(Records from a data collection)
━━━━

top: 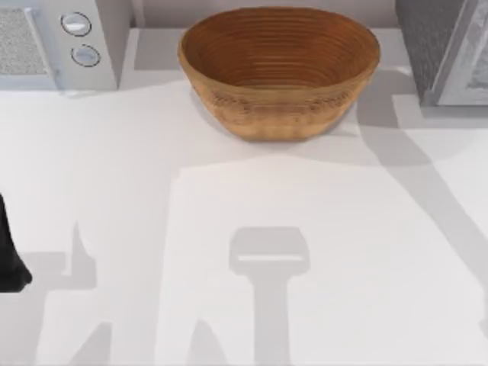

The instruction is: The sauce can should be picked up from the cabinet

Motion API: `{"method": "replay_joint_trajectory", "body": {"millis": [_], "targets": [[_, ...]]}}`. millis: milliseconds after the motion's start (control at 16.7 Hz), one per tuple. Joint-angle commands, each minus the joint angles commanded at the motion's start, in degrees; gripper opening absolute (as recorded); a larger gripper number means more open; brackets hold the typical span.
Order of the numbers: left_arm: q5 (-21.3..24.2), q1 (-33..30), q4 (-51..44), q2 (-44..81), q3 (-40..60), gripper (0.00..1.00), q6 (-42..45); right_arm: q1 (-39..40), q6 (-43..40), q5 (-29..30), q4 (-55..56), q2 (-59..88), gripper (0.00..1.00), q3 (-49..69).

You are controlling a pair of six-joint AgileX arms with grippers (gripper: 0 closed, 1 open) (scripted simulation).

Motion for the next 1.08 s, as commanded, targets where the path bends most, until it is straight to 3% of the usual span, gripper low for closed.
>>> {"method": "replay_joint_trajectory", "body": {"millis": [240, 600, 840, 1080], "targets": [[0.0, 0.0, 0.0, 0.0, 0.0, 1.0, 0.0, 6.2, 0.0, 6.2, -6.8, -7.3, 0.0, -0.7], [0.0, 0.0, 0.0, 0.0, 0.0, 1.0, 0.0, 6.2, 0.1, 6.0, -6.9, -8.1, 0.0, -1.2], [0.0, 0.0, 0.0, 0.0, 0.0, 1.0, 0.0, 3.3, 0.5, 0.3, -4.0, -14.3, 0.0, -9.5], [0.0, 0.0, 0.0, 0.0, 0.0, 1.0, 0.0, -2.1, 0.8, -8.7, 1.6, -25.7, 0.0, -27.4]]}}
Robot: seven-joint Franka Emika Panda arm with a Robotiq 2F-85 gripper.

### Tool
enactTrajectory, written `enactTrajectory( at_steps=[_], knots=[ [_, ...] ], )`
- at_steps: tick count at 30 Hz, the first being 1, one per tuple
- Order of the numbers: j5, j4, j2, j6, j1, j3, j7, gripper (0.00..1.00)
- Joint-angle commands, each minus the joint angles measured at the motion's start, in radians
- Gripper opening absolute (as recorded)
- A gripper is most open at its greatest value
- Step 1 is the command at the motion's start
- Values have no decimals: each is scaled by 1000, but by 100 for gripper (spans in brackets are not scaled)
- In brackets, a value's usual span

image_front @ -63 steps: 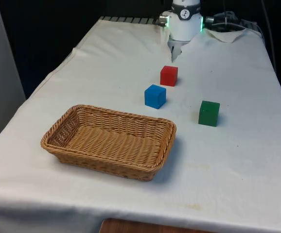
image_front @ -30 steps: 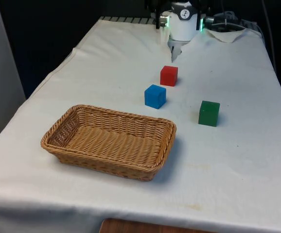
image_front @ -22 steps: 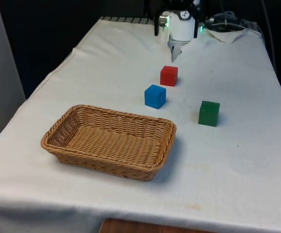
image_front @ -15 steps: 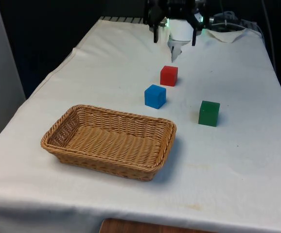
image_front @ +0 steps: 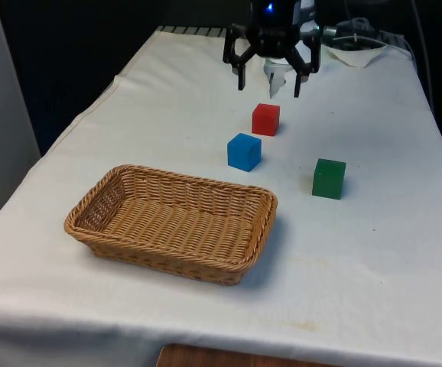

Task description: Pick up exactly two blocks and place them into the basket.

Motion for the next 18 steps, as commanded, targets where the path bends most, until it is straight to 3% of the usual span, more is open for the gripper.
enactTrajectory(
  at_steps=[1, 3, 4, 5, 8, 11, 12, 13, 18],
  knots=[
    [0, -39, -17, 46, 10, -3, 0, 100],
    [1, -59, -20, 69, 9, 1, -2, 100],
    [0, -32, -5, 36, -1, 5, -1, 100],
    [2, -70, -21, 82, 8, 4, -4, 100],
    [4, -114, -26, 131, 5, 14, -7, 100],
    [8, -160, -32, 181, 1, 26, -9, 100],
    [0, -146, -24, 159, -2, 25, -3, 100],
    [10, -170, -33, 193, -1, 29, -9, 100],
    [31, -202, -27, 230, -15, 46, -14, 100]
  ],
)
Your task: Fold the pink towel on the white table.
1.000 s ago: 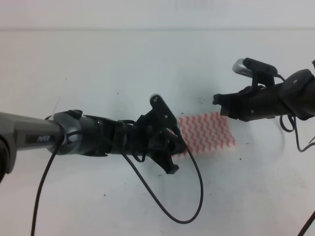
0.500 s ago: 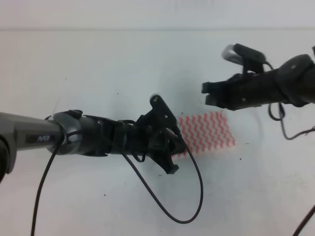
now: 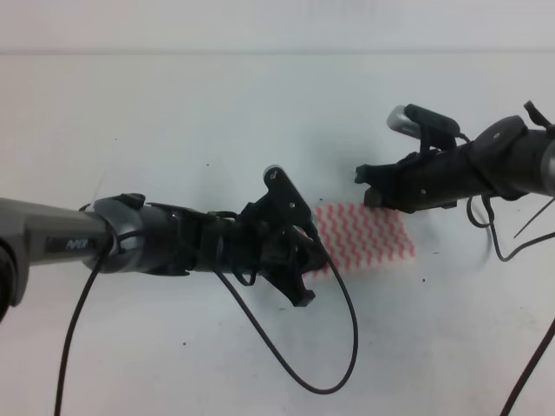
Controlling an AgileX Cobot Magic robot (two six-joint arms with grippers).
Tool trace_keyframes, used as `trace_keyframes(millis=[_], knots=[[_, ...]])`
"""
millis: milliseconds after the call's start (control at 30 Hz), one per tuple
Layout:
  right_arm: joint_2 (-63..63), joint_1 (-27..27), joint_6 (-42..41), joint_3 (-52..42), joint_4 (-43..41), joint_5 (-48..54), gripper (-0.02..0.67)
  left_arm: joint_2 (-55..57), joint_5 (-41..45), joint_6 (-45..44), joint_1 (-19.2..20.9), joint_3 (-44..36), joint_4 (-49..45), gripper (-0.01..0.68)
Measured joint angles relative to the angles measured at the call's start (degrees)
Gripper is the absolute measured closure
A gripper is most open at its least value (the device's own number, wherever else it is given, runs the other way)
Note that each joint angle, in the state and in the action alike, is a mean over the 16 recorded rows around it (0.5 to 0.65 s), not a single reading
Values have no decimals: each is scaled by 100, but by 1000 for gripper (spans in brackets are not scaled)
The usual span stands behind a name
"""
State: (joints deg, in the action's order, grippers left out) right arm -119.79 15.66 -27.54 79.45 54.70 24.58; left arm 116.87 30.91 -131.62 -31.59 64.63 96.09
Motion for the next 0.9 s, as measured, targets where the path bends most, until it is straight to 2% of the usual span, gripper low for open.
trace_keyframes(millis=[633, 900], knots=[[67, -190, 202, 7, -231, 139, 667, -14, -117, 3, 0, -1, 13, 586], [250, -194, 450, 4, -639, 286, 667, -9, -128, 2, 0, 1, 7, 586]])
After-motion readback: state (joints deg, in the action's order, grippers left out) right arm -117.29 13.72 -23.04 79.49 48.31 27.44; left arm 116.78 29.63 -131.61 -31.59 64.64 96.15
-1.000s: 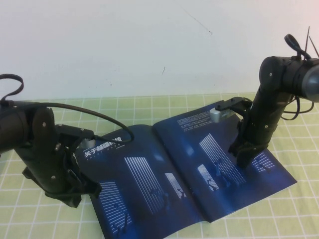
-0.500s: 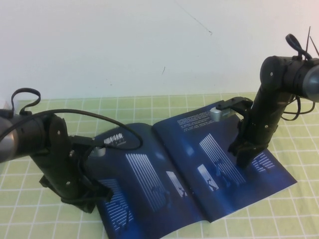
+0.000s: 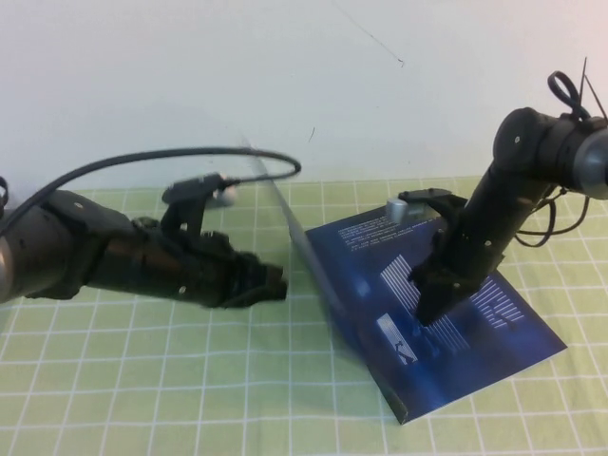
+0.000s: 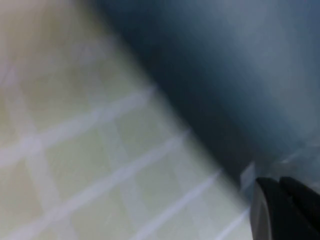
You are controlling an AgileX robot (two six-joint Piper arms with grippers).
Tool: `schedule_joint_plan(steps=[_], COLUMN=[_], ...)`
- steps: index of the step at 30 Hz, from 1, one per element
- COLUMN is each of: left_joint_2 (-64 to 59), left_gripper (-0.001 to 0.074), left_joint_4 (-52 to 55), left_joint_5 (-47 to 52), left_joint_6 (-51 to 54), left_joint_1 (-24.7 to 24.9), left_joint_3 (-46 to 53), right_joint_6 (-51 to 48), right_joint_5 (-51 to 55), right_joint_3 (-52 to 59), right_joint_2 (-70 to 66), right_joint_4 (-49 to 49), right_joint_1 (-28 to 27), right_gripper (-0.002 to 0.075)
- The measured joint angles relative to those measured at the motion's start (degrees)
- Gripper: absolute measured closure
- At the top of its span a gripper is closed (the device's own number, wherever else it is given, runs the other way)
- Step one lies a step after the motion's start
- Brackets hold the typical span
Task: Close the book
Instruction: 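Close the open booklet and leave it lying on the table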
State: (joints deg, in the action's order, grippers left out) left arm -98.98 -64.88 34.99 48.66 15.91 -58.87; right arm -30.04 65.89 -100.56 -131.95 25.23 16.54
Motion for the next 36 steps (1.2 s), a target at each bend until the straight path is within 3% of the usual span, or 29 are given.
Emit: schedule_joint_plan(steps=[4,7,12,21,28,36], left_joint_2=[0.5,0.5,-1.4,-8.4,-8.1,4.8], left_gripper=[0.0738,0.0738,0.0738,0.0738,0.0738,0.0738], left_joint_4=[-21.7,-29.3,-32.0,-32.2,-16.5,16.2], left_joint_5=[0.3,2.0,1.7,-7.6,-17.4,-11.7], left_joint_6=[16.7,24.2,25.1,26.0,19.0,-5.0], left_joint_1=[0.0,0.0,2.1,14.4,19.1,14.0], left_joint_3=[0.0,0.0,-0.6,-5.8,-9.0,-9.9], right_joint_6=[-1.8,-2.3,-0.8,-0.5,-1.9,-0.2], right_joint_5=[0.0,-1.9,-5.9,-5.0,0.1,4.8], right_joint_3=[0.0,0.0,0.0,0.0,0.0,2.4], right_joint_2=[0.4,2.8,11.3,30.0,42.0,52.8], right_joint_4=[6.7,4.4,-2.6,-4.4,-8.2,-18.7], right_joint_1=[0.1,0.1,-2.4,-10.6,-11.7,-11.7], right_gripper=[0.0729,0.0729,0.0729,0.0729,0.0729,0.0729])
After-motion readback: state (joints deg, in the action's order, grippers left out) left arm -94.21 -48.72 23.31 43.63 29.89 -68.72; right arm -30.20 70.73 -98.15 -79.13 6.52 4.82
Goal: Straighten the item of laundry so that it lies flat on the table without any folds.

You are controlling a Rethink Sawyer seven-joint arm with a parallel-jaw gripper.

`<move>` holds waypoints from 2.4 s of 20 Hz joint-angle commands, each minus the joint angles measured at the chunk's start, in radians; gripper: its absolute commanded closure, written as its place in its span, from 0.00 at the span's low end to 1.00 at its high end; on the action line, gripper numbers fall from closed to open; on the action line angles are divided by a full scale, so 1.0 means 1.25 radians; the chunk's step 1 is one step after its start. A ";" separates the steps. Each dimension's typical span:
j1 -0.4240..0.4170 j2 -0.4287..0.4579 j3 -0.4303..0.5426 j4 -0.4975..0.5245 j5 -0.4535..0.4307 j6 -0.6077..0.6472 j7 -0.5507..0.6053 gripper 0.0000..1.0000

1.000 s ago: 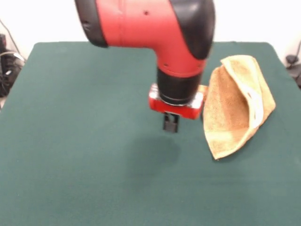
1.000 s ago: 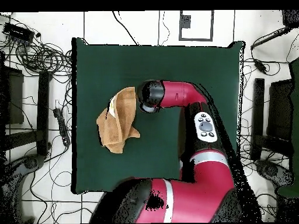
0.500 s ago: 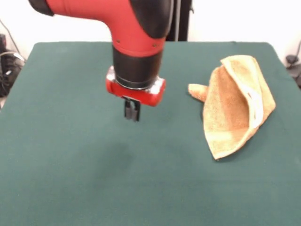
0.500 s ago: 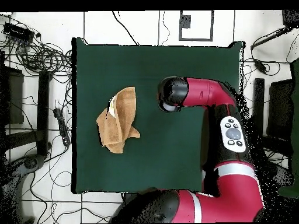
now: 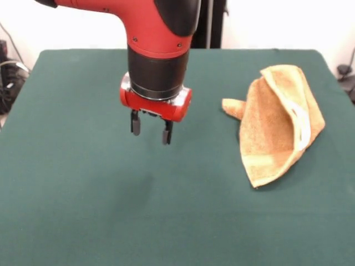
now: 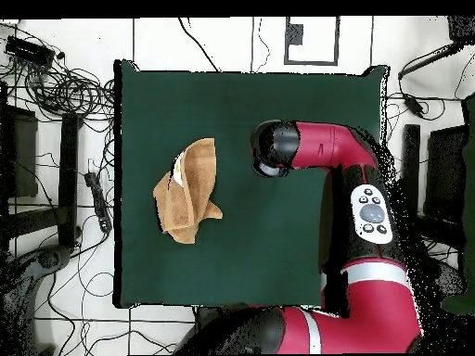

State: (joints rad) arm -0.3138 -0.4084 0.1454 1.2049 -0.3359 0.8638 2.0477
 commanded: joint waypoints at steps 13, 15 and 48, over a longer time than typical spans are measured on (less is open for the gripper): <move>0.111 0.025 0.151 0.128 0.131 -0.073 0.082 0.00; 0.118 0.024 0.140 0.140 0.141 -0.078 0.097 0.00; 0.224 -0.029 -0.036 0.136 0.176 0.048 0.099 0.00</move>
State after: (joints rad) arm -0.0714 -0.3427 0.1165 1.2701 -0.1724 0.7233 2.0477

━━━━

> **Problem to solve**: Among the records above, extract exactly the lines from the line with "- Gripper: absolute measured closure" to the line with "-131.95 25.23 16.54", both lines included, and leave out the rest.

> **Answer for this exercise**:
- Gripper: absolute measured closure
- At the top of its span a gripper is closed (the device's own number, wherever else it is given, runs the other way)
- Step one lies a step after the motion's start
- Brackets hold the typical span
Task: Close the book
Instruction: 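Close the open booklet and leave it lying on the table
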State: (joints deg, in the action's order, grippers left out) left arm -98.98 -64.88 34.99 48.66 15.91 -58.87; right arm -30.04 65.89 -100.56 -131.95 25.23 16.54

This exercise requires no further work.